■ **TASK DIRECTIONS**
From the listing below, reproduce word for word the part that opens with the line containing "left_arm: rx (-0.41" and closes with the line containing "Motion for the"; reproduce nothing else.

■ **DATA BLOCK**
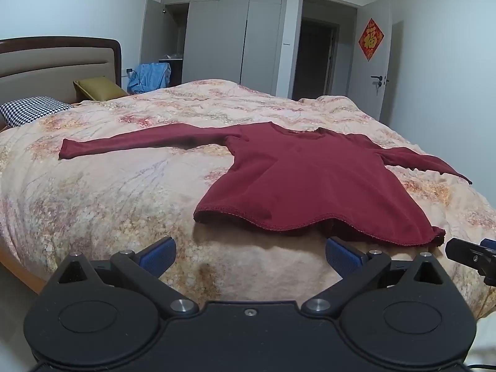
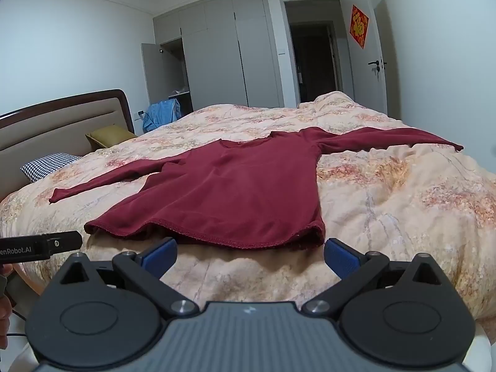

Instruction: Fold small clothes

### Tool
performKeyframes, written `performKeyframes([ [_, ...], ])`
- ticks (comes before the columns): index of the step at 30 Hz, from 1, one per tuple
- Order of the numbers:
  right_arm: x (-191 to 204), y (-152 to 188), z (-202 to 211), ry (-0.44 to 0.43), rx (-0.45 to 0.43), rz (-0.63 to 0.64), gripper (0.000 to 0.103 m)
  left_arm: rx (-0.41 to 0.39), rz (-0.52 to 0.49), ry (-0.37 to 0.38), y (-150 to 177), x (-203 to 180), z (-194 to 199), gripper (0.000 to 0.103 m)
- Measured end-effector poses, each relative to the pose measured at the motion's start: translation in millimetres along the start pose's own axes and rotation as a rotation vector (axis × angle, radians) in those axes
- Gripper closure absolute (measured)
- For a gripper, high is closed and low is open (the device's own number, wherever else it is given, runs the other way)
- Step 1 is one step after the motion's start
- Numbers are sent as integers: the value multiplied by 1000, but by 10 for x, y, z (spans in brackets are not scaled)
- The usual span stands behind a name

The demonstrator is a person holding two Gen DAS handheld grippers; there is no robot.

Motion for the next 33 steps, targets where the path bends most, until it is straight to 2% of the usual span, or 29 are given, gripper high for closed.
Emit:
performKeyframes([
  [33,33,-3,1,4,-9,11,0,2,4,1,14,-6,-6,1],
])
Point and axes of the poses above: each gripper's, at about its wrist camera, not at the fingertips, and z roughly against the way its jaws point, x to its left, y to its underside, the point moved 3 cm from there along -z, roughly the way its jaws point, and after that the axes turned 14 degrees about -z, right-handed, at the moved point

■ **EXERCISE RESPONSE**
  left_arm: rx (-0.41 to 0.39), rz (-0.52 to 0.49), ry (-0.37 to 0.38), y (-150 to 177), x (-203 to 180), z (-194 to 199), gripper (0.000 to 0.103 m)
- Measured end-effector poses, each relative to the pose measured at the motion's start: translation in millimetres along the start pose's own axes and rotation as a rotation vector (axis × angle, radians) in those axes
- Gripper closure absolute (measured)
- For a gripper, high is closed and low is open (the device's own number, wherever else it is given, runs the other way)
- Step 1 is one step after the motion's start
- Numbers are sent as integers: the value multiplied by 1000, but by 10 for x, y, z (spans in brackets are not scaled)
- The usual span stands behind a name

The demonstrator is a person holding two Gen DAS handheld grippers; there is no robot.

Motion for the next 33 steps, targets where the path bends most, until it is straight to 2% of the usual span, or 29 are given, gripper high for closed.

Nothing remains to be added to the output.